# Exercise description:
The data is to be repeated exactly, with the images removed.

Excerpts from a dataset

:::::

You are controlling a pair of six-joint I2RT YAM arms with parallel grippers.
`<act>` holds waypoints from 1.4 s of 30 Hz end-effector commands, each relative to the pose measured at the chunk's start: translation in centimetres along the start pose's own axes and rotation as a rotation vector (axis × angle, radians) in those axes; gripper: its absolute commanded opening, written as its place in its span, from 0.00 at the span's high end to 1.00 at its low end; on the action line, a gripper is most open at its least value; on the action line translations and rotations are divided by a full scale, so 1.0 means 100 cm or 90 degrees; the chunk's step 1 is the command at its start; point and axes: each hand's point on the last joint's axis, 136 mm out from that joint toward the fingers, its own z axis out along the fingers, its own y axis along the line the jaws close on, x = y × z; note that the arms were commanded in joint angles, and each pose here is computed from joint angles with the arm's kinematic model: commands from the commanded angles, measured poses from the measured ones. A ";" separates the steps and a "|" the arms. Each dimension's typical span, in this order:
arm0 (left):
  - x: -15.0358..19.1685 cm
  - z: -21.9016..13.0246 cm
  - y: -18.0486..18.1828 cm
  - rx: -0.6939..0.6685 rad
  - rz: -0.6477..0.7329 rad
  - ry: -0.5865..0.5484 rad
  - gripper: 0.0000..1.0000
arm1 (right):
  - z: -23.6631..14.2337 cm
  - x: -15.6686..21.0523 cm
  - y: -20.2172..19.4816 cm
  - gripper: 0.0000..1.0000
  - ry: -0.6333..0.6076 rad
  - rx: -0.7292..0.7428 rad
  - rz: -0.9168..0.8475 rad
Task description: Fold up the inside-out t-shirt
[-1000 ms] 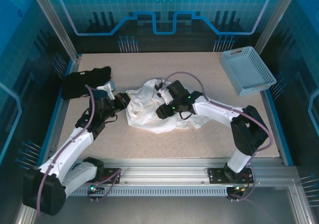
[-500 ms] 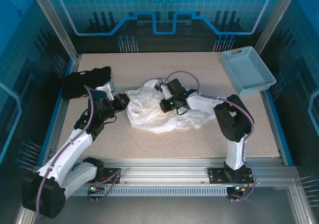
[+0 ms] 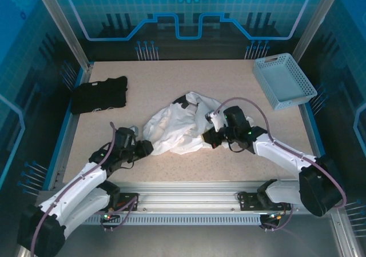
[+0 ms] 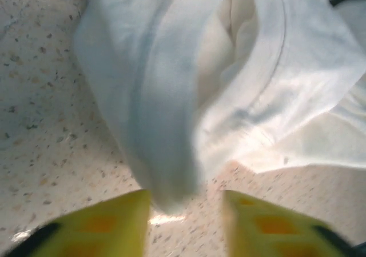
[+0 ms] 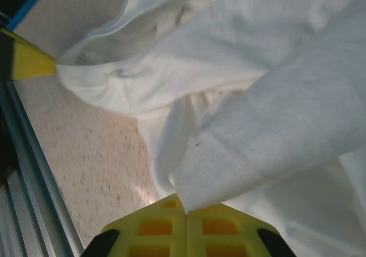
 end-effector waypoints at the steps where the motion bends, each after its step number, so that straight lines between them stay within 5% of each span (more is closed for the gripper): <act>1: -0.025 -0.013 -0.018 -0.015 0.099 -0.074 0.37 | -0.011 -0.008 0.006 1.00 -0.031 -0.028 -0.025; 8: -0.026 0.023 -0.096 0.027 0.376 -0.040 0.20 | -0.010 -0.006 -0.006 1.00 -0.030 0.007 -0.001; 17: -0.032 0.097 -0.130 -0.023 0.447 0.078 0.14 | -0.015 0.001 -0.012 1.00 -0.036 0.022 0.022; 23: -0.032 0.128 -0.132 -0.064 0.485 0.143 0.31 | -0.018 0.004 -0.015 1.00 -0.044 0.036 0.022; 28: -0.035 0.134 -0.131 -0.082 0.502 0.149 0.60 | -0.027 0.000 -0.029 1.00 -0.048 0.096 0.024; 33: -0.051 0.105 -0.169 0.015 0.480 0.099 1.00 | -0.051 -0.026 -0.026 1.00 -0.086 0.122 0.003; 42: -0.114 -0.063 -0.245 0.452 0.277 -0.113 1.00 | -0.091 -0.058 -0.010 1.00 -0.174 0.159 -0.101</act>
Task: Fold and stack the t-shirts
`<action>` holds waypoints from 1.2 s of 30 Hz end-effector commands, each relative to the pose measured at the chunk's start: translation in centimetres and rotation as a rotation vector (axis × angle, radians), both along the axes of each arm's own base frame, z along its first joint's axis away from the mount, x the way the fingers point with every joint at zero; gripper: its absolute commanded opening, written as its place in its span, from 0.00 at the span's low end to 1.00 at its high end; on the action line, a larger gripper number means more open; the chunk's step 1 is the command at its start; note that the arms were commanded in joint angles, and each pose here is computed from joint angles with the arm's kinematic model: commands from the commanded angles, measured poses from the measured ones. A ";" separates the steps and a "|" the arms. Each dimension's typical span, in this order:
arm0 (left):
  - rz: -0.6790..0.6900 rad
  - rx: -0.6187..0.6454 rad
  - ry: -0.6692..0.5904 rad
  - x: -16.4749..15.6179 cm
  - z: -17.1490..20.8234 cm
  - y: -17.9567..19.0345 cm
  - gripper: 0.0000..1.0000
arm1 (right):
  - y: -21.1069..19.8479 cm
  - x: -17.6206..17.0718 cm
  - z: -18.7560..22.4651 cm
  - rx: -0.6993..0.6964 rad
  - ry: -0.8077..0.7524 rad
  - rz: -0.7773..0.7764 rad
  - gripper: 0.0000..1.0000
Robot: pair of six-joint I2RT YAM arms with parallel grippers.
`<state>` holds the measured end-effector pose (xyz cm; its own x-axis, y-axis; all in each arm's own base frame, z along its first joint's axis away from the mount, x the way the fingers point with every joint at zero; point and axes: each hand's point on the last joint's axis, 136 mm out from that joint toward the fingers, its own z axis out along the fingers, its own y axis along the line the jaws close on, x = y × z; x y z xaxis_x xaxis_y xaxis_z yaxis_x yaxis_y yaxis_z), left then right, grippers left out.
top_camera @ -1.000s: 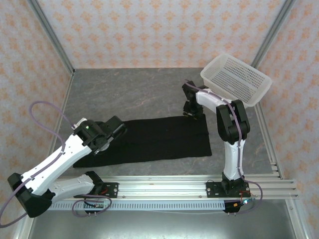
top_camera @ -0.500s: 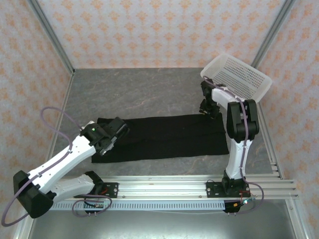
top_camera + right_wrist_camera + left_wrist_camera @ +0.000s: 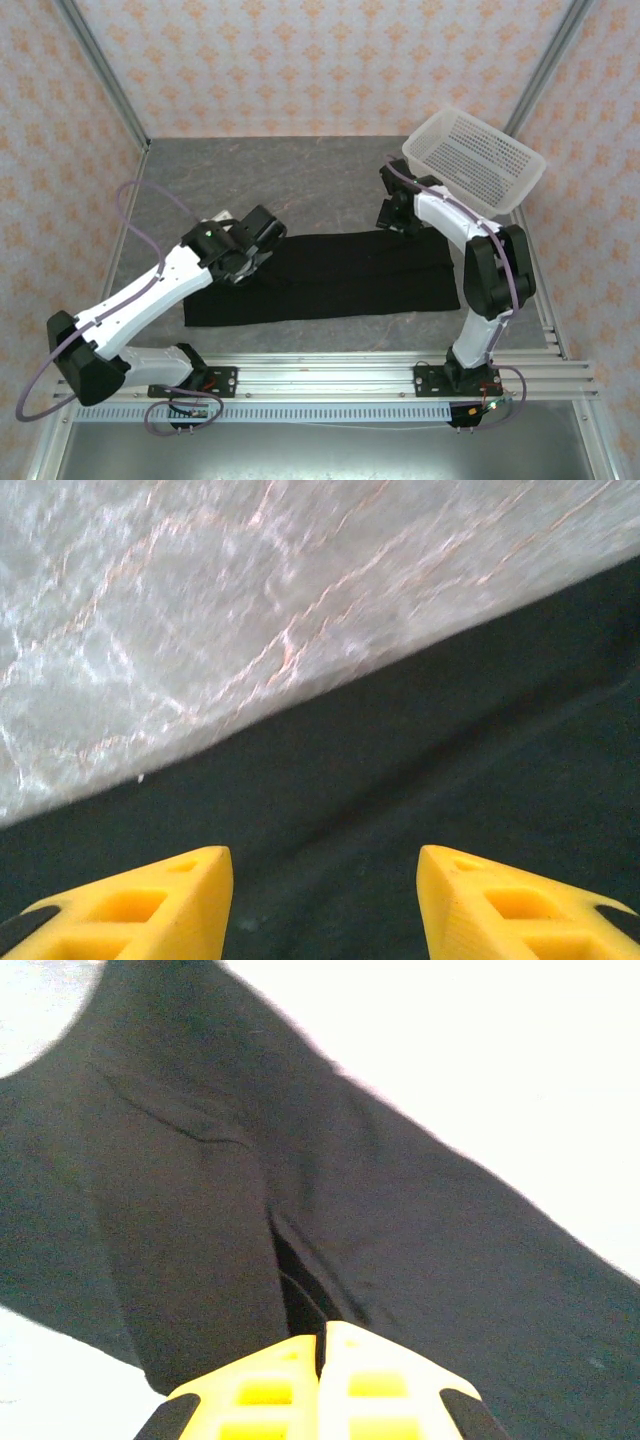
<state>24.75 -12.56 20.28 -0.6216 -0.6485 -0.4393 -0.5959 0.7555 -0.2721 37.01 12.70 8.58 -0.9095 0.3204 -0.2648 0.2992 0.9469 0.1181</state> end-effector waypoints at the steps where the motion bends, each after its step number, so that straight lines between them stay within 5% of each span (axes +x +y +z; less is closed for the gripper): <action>1: -0.077 0.035 -0.014 0.4 0.9 -1.6 0.00 | 0.2 -1.3 -1.7 0.009 0.047 -0.002 0.52; 10: -0.047 0.089 0.058 -1.3 -1.1 -0.8 0.00 | 1.0 -2.0 -3.6 0.023 0.124 0.029 0.52; 24: 0.126 0.370 0.150 -6.9 -3.3 9.7 0.00 | 1.4 -2.1 -3.2 0.016 0.126 0.053 0.52; 36: 0.190 0.396 0.192 -6.5 -5.8 13.2 0.00 | -2.0 -4.6 -7.5 -0.109 0.235 -0.004 0.53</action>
<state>18.00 -0.24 14.60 -0.5965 -0.6005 -0.5326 -0.7530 0.6483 0.1124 33.95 12.86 3.00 -0.9502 0.2899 -0.1141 0.2862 0.9570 0.0480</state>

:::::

# Response:
You are controlling a pair of six-joint I2RT YAM arms with parallel grippers.
`<act>` holds waypoints from 1.4 s of 30 Hz end-effector commands, each relative to the pose measured at the chunk's start: translation in centimetres along the start pose's own axes and rotation as a rotation vector (axis × angle, radians) in those axes; gripper: its absolute commanded opening, written as its place in its span, from 0.00 at the span's high end to 1.00 at its low end; on the action line, a gripper is most open at its least value; on the action line translations and rotations are divided by a full scale, so 1.0 means 100 cm or 90 degrees; the chunk's step 1 is the command at its start; point and axes: each hand's point on the last joint's axis, 136 mm out from that joint toward the fingers, its own z axis out along the fingers, its own y axis along the line the jaws close on, x = y × z; note that the arms were commanded in joint angles, and each pose here is computed from joint angles with the arm's kinematic model: commands from the commanded angles, measured poses from the measured ones. A ";" separates the steps and a "|" the arms. Each dimension's typical span, in this order:
arm0 (left):
  - x: -15.0358..19.1685 cm
  - z: -21.9016..13.0246 cm
  - y: -18.0486..18.1828 cm
  - rx: -0.6939..0.6685 rad
  - rz: -0.6477..0.7329 rad
  - ry: -0.5865..0.5484 rad
  - gripper: 0.0000..1.0000
arm1 (right):
  - z: -23.6631..14.2337 cm
  - x: -15.6686..21.0523 cm
  - y: -20.2172..19.4816 cm
  - gripper: 0.0000..1.0000
  - ry: -0.6333..0.6076 rad
  - rx: -0.7292..0.7428 rad
  - rz: -0.9168..0.8475 rad
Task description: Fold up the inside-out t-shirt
[-1000 ms] 
[-500 ms] 
[+0 ms] 
[+0 ms] 
[+0 ms] 
 end-effector waypoints at the steps where the motion bends, each after its step number, so that straight lines between them stay within 5% of each span (more is closed for the gripper): <act>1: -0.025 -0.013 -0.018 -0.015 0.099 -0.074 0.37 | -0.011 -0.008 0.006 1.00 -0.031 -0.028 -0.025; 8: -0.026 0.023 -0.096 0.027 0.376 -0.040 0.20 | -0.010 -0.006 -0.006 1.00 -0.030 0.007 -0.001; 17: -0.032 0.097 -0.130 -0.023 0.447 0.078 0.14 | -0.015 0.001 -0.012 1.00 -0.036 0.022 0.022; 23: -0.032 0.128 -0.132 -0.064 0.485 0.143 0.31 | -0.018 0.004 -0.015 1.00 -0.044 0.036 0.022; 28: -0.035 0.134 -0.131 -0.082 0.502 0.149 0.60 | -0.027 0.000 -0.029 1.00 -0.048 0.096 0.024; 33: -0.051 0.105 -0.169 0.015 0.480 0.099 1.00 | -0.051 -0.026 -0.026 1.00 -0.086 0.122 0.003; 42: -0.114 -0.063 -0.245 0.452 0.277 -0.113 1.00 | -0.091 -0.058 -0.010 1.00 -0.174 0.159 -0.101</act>
Task: Fold and stack the t-shirts
`<action>` holds waypoints from 1.2 s of 30 Hz end-effector commands, each relative to the pose measured at the chunk's start: translation in centimetres and rotation as a rotation vector (axis × angle, radians), both along the axes of each arm's own base frame, z along its first joint's axis away from the mount, x the way the fingers point with every joint at zero; gripper: its absolute commanded opening, written as its place in its span, from 0.00 at the span's low end to 1.00 at its high end; on the action line, a larger gripper number means more open; the chunk's step 1 is the command at its start; note that the arms were commanded in joint angles, and each pose here is computed from joint angles with the arm's kinematic model: commands from the commanded angles, measured poses from the measured ones. A ";" separates the steps and a "|" the arms. Each dimension's typical span, in this order:
arm0 (left):
  - rz: -0.6790..0.6900 rad
  - rx: -0.6187..0.6454 rad
  - ry: -0.6692..0.5904 rad
  - x: -16.4749..15.6179 cm
  - z: -17.1490..20.8234 cm
  - y: -17.9567..19.0345 cm
  - gripper: 0.0000..1.0000
arm1 (right):
  - y: -21.1069..19.8479 cm
  - x: -17.6206..17.0718 cm
  - z: -18.7560..22.4651 cm
  - rx: -0.6993..0.6964 rad
  - ry: -0.8077..0.7524 rad
  - rz: -0.7773..0.7764 rad
  - gripper: 0.0000..1.0000
Robot: pair of six-joint I2RT YAM arms with parallel grippers.
`<state>` holds the measured end-effector pose (xyz cm; its own x-axis, y-axis; all in each arm's own base frame, z along its first joint's axis away from the mount, x the way the fingers point with every joint at zero; point and axes: each hand's point on the last joint's axis, 136 mm out from that joint toward the fingers, its own z axis out along the fingers, its own y axis along the line the jaws close on, x = y × z; x y z xaxis_x xaxis_y xaxis_z yaxis_x yaxis_y yaxis_z), left then right, grippers left out.
top_camera @ -1.000s: 
top_camera @ -0.500s: 
top_camera + right_wrist_camera + left_wrist_camera @ +0.000s: 
<state>24.75 -12.56 20.28 -0.6216 -0.6485 -0.4393 -0.5959 0.7555 -0.2721 37.01 12.70 8.58 -0.9095 0.3204 -0.2648 0.2992 0.9469 0.1181</state> end-effector waypoints at the steps where the motion bends, each after its step number, so that straight lines between them stay within 5% of each span (axes +x +y +z; less is closed for the gripper): <action>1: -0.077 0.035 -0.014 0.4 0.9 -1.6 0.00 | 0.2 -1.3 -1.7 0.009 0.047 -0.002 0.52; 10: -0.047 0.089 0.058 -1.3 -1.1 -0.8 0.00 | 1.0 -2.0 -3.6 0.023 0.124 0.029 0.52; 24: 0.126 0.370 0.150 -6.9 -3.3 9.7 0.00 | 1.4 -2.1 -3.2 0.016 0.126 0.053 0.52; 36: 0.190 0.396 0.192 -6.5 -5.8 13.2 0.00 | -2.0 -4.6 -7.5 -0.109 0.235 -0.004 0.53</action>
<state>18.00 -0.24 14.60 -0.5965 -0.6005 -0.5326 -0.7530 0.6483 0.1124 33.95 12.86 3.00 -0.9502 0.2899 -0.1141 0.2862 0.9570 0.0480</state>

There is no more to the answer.